The Marshall R. Young Courtyard and the museum’s surrounding area offer an exceptional range of three-dimensional works and provide the setting for the jail’s collection of 20th-century outdoor sculpture. Jesus Bautista Moroles’ granite Sun Symbol anchors the courtyard, where it is complemented by Pericle Fazzini’s Con-servation and several other important figurative bronzes made since 1945 by Amer-ican artists such as Evaline Sellors and the late Charles Williams. Located in front of the old jail building is another Moro-les sculpture, Moon Ring 3, which was included in an invitation-only sculpture exhibition at the White House in 1995-96.

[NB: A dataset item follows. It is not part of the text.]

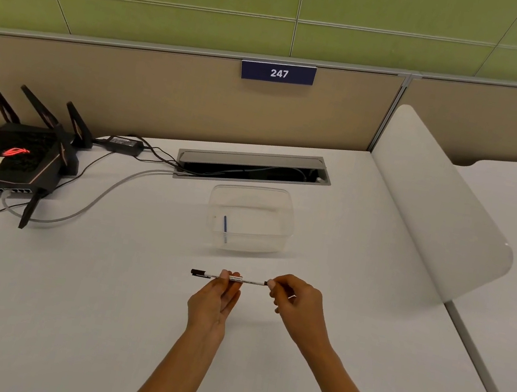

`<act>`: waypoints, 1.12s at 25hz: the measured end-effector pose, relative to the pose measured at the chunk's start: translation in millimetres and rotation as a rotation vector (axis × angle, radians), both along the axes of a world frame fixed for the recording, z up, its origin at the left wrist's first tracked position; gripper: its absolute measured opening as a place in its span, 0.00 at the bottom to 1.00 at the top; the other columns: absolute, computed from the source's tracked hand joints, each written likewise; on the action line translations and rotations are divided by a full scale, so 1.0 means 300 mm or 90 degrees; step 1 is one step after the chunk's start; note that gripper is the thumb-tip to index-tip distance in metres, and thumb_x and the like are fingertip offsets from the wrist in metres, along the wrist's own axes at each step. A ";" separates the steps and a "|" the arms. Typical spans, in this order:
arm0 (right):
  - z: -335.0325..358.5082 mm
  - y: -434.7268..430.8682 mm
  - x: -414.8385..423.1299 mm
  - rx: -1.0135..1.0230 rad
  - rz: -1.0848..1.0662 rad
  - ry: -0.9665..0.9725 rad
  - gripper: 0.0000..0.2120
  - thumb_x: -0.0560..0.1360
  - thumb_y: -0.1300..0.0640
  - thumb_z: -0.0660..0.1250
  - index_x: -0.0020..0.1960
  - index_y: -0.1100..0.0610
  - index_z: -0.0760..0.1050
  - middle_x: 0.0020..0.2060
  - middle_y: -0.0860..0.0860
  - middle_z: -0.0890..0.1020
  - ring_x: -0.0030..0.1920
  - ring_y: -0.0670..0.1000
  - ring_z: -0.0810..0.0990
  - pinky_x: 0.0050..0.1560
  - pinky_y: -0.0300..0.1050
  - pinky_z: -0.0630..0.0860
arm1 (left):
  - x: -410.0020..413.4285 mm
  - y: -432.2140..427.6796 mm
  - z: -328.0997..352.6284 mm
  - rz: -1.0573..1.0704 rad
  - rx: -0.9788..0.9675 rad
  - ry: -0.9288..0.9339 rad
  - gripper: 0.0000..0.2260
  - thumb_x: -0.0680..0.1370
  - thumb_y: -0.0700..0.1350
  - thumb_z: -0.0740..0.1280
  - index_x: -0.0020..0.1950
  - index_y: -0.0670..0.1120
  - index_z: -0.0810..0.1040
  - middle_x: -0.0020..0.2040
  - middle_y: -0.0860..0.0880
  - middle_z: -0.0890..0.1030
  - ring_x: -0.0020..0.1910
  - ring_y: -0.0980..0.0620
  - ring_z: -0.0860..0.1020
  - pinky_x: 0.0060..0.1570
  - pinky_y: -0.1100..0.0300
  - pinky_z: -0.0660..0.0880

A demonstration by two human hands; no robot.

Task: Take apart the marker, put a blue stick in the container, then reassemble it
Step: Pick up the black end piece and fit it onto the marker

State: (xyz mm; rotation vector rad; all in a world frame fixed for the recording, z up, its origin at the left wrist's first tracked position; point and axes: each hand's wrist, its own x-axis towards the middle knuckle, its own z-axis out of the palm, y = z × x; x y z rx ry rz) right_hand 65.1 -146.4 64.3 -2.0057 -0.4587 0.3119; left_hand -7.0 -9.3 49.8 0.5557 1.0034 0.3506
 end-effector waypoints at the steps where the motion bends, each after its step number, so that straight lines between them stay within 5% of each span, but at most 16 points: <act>1: 0.001 0.001 0.000 -0.010 0.000 0.002 0.07 0.77 0.51 0.66 0.41 0.49 0.79 0.32 0.46 0.82 0.36 0.51 0.81 0.41 0.54 0.82 | -0.002 0.000 0.001 -0.002 0.001 -0.003 0.06 0.76 0.42 0.68 0.47 0.39 0.81 0.46 0.42 0.85 0.47 0.47 0.83 0.53 0.52 0.77; 7: -0.008 0.004 -0.014 0.026 -0.019 0.000 0.02 0.74 0.56 0.70 0.45 0.50 0.80 0.36 0.41 0.82 0.41 0.42 0.80 0.42 0.46 0.82 | -0.009 -0.005 0.003 0.014 0.000 0.008 0.06 0.76 0.42 0.68 0.47 0.39 0.81 0.47 0.41 0.84 0.48 0.46 0.83 0.56 0.51 0.76; 12: -0.015 0.007 -0.010 -0.014 -0.022 0.028 0.10 0.78 0.51 0.65 0.40 0.51 0.79 0.31 0.48 0.81 0.35 0.50 0.80 0.41 0.54 0.81 | -0.015 -0.015 0.011 0.009 0.006 0.001 0.06 0.76 0.42 0.68 0.47 0.39 0.81 0.47 0.42 0.84 0.48 0.47 0.83 0.56 0.51 0.76; 18: -0.023 0.010 -0.016 0.038 -0.028 0.018 0.04 0.76 0.58 0.68 0.45 0.50 0.80 0.36 0.43 0.82 0.37 0.45 0.82 0.40 0.39 0.82 | -0.003 -0.020 0.027 0.021 0.007 0.000 0.06 0.76 0.42 0.68 0.48 0.39 0.81 0.48 0.41 0.84 0.48 0.46 0.82 0.56 0.51 0.76; 23: -0.017 0.008 -0.003 0.010 -0.037 0.044 0.10 0.77 0.49 0.66 0.40 0.51 0.80 0.32 0.48 0.82 0.33 0.48 0.82 0.35 0.40 0.81 | -0.006 -0.028 0.028 0.019 0.008 0.002 0.07 0.76 0.41 0.68 0.49 0.39 0.80 0.49 0.41 0.84 0.50 0.45 0.82 0.57 0.51 0.76; 25: -0.016 0.006 -0.004 0.033 -0.043 0.039 0.03 0.75 0.52 0.69 0.43 0.47 0.79 0.36 0.45 0.83 0.37 0.47 0.82 0.35 0.37 0.81 | -0.006 -0.026 0.029 0.027 0.004 0.002 0.07 0.76 0.42 0.68 0.49 0.39 0.80 0.48 0.41 0.84 0.50 0.45 0.82 0.57 0.51 0.76; 28: -0.018 0.003 -0.010 0.063 -0.048 0.045 0.10 0.76 0.58 0.68 0.42 0.43 0.76 0.36 0.45 0.82 0.36 0.47 0.81 0.33 0.35 0.80 | -0.002 -0.022 0.030 0.026 0.007 0.001 0.06 0.76 0.42 0.68 0.49 0.39 0.80 0.48 0.41 0.84 0.50 0.45 0.82 0.58 0.51 0.76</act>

Even the jail building itself is a minor work of art. Located just east of Albany’s bustling, two-block-long downtown, it is one of a few outstanding examples of Texas 19th-century Classic architecture still in existence and has been listed in the National Register of Historic Places since 1976.
Jozef Bakos, Santa Fe Scene [c. 1936], oil, 39 1/2 x 29 1/2.
Designed and built by John Thomas of Fort Worth’s Thomas and Woerner and completed in August 1878 at the then-shocking cost of $9,000, the old jail once housed such notorious outlaws and gunmen as John Selman, who managed to escape from a second-floor cell. In service until 1929, the building was then abandoned. When local ranch heir Robert Nail paid $25 for the building and $375 for the land in 1940, it was to save the jail from demolition. At his death in 1968, the building passed to his nephew, Reilly Nail, and the center opened to the public in 1980. Nail served as the museum’s director until 1990 and was a driving force behind its ambitious approach to exhibitions.
In the year 2000 alone the museum has offered an exhibition of works by Texans Leandro Erlich and Joseph Havel, shown at the 2000 Whitney Biennial in New York City; paintings from the Ben E. Keith Collection of Western Art; and small, an annual emerging artists exhibition. Of course there are also regular selections from the jail’s own Asian, Native American, European, and Amer-ican ceramics collections.
The very presence of the museum has inspired some art lovers—including Ted Pillsbury, former di-rector of the Kimbell Art Museum in Fort Worth to take up residence in Albany, and thousands of others to make the pilgrimage to this improbable art shrine.